The Territorial Legislature asked the people to vote again, this time not on the whole constitution, but simply on the portions that did not deal with boundaries. At this election, in August, 1845, the constitution was once more defeated, by a close vote of 7,656 to 7,233.
In May, 1846, another Territorial convention assembled, to discuss the boundary problem. It deliberated for fifteen days, and finally selected the limits that to-day confine the State of Iowa. Congress approved of the work. The constitution, practically the same as that of 1844, save as to boundaries, was to the popular vote August 3, 1846, and was adopted by a vote of 9,492 to 9,036.
The census of 1846 gave Iowa a population of 102,388. Ansel Briggs, the first State governor, was elected October 26, 1846. The first State general assembly met at Iowa City, November 30, in this year, and in December Governor Briggs took the oath of office. The act of Congress, admitting Iowa into the Union, was passed December 28, 1846.

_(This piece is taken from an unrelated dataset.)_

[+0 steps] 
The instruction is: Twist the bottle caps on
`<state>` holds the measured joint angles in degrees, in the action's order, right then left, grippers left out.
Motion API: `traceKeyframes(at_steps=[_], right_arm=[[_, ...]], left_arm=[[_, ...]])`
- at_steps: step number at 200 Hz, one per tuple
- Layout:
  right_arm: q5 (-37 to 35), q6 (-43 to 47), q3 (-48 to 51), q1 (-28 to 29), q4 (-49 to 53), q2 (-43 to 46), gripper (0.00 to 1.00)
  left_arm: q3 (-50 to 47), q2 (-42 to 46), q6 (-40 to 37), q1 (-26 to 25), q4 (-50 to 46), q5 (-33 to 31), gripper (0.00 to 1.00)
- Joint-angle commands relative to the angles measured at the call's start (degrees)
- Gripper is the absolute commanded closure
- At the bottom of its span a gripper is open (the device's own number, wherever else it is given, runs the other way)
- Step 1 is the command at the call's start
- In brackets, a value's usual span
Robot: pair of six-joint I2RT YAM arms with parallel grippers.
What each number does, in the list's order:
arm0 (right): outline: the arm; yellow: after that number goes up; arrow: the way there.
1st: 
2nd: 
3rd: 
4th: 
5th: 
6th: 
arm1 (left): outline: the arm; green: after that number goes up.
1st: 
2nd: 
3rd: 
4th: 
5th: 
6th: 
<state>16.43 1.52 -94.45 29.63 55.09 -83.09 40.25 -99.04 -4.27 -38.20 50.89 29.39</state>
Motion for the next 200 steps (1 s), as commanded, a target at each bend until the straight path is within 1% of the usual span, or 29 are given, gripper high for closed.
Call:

At this time there were some thirty counties, forming the eastern third of the present State. Many towns were spelled according to the Indian way, as Ouskaloosa, Ottumwah, Keosauque. Des Moines city was Fort Raccoon.
Only a few Indians were in the limits. Some bands of Sioux roamed in the northwestern corner, and the Musquakies were in Tama County.
Iowa was given over to the whites. Civilization had conquered.